TASK DETAILS: What you return must match the data below exactly, minus any pictures.

DATA BLOCK:
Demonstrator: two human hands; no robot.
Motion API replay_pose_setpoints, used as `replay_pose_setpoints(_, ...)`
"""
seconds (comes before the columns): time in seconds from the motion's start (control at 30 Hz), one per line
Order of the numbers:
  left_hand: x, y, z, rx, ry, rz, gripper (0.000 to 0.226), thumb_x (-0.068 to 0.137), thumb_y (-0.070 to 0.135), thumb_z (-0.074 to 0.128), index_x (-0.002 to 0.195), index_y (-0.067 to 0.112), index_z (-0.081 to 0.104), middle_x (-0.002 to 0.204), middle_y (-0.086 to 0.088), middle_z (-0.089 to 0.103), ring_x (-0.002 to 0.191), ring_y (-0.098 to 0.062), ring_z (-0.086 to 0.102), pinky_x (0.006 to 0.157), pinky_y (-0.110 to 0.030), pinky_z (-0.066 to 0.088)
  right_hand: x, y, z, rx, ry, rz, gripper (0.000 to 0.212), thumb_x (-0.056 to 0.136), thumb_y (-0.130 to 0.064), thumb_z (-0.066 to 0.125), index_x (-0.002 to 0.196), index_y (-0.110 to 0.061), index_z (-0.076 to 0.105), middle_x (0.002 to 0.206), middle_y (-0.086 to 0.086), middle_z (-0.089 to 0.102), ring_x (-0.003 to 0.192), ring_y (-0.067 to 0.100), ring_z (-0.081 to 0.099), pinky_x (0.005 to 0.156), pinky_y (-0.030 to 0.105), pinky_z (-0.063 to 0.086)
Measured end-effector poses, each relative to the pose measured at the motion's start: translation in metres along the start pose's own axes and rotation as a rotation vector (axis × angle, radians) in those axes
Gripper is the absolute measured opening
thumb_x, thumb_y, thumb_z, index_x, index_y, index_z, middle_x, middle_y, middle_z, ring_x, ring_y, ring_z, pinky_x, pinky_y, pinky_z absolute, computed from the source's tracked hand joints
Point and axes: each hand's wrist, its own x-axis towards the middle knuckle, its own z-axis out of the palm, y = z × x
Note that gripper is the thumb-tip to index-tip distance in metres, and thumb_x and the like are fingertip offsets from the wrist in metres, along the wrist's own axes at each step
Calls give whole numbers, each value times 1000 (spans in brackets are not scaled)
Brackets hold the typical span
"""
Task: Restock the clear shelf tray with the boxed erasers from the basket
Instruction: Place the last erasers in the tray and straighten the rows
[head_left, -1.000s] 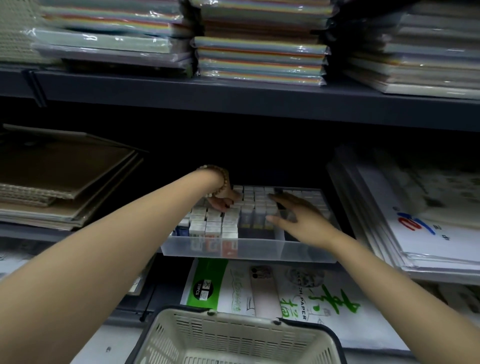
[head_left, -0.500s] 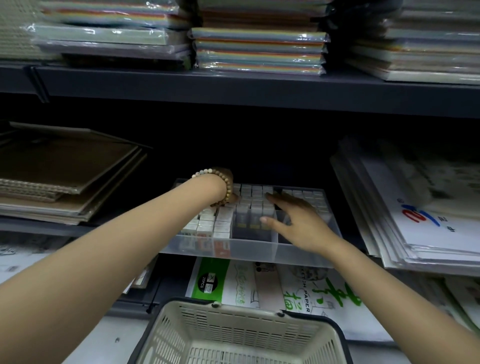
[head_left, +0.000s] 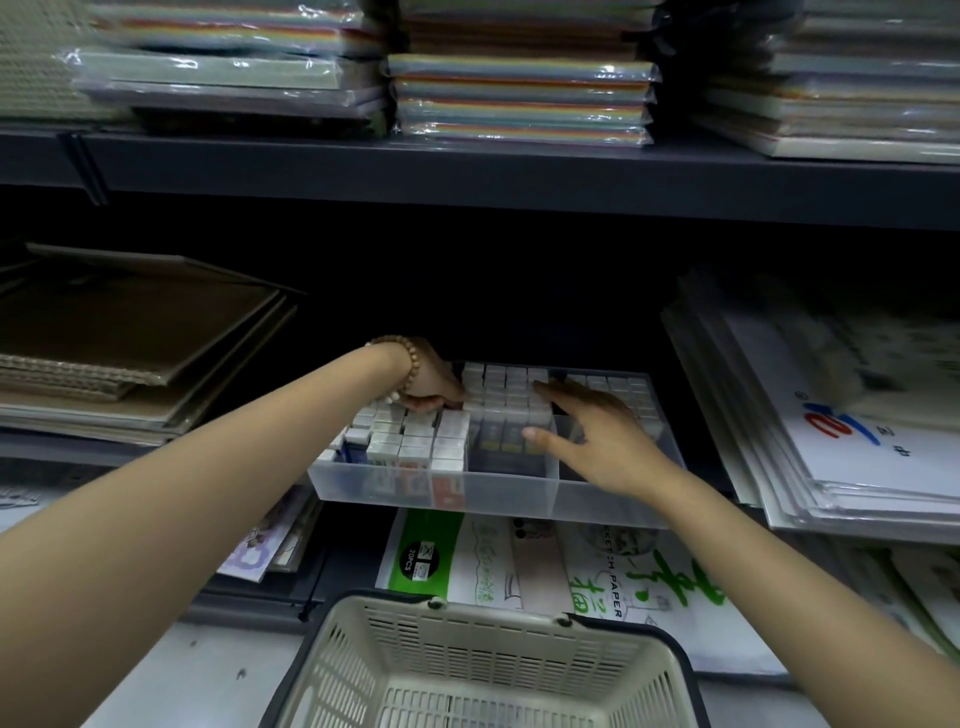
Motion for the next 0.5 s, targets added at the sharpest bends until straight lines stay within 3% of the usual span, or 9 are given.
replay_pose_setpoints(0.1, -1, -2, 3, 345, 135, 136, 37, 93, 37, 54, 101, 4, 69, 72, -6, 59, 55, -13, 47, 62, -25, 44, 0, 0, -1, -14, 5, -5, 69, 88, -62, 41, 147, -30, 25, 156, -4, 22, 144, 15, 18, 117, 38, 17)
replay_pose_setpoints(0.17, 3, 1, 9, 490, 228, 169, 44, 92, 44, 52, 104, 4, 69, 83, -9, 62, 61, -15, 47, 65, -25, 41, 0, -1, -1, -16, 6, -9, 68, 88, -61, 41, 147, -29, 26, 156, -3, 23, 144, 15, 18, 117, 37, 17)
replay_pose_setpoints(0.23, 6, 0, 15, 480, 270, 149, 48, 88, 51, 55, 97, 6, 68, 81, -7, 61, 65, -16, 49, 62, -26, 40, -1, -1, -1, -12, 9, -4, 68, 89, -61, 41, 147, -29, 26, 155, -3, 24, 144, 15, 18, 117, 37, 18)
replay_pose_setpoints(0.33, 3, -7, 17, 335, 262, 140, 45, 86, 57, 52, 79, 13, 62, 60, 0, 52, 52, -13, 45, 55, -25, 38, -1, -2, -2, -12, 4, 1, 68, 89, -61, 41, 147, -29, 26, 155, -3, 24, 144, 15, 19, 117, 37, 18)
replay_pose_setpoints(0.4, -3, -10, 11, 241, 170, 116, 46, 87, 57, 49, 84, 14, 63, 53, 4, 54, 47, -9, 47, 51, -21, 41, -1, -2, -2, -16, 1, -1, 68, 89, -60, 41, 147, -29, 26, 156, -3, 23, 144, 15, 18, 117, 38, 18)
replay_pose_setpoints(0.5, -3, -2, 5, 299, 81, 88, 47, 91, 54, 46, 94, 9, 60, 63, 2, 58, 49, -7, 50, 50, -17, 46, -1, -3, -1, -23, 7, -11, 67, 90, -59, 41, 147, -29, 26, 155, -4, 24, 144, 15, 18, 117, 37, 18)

SOLUTION:
Demonstrator: two human hands; no robot.
Motion API replay_pose_setpoints, used as `replay_pose_setpoints(_, ...)`
"""
seconds (comes before the columns): time in seconds from the motion's start (control at 30 Hz), one per line
Order of the numbers:
  left_hand: x, y, z, rx, ry, rz, gripper (0.000 to 0.226), thumb_x (-0.068 to 0.137), thumb_y (-0.070 to 0.135), thumb_z (-0.074 to 0.128), index_x (-0.002 to 0.195), index_y (-0.067 to 0.112), index_z (-0.081 to 0.104), middle_x (-0.002 to 0.204), middle_y (-0.086 to 0.088), middle_z (-0.089 to 0.103), ring_x (-0.002 to 0.191), ring_y (-0.098 to 0.062), ring_z (-0.086 to 0.102), pinky_x (0.006 to 0.157), pinky_y (-0.110 to 0.030), pinky_z (-0.066 to 0.088)
  right_hand: x, y, z, rx, ry, rz, gripper (0.000 to 0.212), thumb_x (-0.056 to 0.136), thumb_y (-0.130 to 0.064), thumb_z (-0.066 to 0.125), index_x (-0.002 to 0.196), index_y (-0.110 to 0.061), index_z (-0.076 to 0.105), middle_x (0.002 to 0.206), middle_y (-0.086 to 0.086), middle_z (-0.089 to 0.102), ring_x (-0.003 to 0.192), ring_y (-0.067 to 0.100), ring_z (-0.081 to 0.099), pinky_x (0.005 to 0.156), pinky_y (-0.030 to 0.105), pinky_z (-0.063 to 0.086)
Measured end-effector poses, each relative to the pose measured at the motion's start: translation in metres along the start pose's own axes and rotation as a rotation vector (axis × angle, radians) in those axes
Gripper is the absolute measured opening
thumb_x, thumb_y, thumb_z, index_x, index_y, index_z, middle_x, middle_y, middle_z, ring_x, ring_y, ring_z, pinky_x, pinky_y, pinky_z absolute, computed from the source's tracked hand joints
Point and axes: each hand's wrist, its own x-axis towards the middle knuckle, its own z-axis out of the palm, y = z × x
Note that gripper is the thumb-tip to index-tip distance in metres, and thumb_x and the like are fingertip offsets from the wrist in metres, along the wrist's own axes at each step
Calls give whole numbers, each value times 1000 (spans in brackets are not scaled)
Brackets hold the typical span
"""
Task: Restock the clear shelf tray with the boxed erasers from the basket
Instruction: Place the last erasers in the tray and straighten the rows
[head_left, -1.000s] 
[head_left, -0.500s] 
[head_left, +0.000s] 
Motion for the next 0.5 s, targets added at the sharpest bends until straight lines stay within 3% of the usual span, or 9 are given.
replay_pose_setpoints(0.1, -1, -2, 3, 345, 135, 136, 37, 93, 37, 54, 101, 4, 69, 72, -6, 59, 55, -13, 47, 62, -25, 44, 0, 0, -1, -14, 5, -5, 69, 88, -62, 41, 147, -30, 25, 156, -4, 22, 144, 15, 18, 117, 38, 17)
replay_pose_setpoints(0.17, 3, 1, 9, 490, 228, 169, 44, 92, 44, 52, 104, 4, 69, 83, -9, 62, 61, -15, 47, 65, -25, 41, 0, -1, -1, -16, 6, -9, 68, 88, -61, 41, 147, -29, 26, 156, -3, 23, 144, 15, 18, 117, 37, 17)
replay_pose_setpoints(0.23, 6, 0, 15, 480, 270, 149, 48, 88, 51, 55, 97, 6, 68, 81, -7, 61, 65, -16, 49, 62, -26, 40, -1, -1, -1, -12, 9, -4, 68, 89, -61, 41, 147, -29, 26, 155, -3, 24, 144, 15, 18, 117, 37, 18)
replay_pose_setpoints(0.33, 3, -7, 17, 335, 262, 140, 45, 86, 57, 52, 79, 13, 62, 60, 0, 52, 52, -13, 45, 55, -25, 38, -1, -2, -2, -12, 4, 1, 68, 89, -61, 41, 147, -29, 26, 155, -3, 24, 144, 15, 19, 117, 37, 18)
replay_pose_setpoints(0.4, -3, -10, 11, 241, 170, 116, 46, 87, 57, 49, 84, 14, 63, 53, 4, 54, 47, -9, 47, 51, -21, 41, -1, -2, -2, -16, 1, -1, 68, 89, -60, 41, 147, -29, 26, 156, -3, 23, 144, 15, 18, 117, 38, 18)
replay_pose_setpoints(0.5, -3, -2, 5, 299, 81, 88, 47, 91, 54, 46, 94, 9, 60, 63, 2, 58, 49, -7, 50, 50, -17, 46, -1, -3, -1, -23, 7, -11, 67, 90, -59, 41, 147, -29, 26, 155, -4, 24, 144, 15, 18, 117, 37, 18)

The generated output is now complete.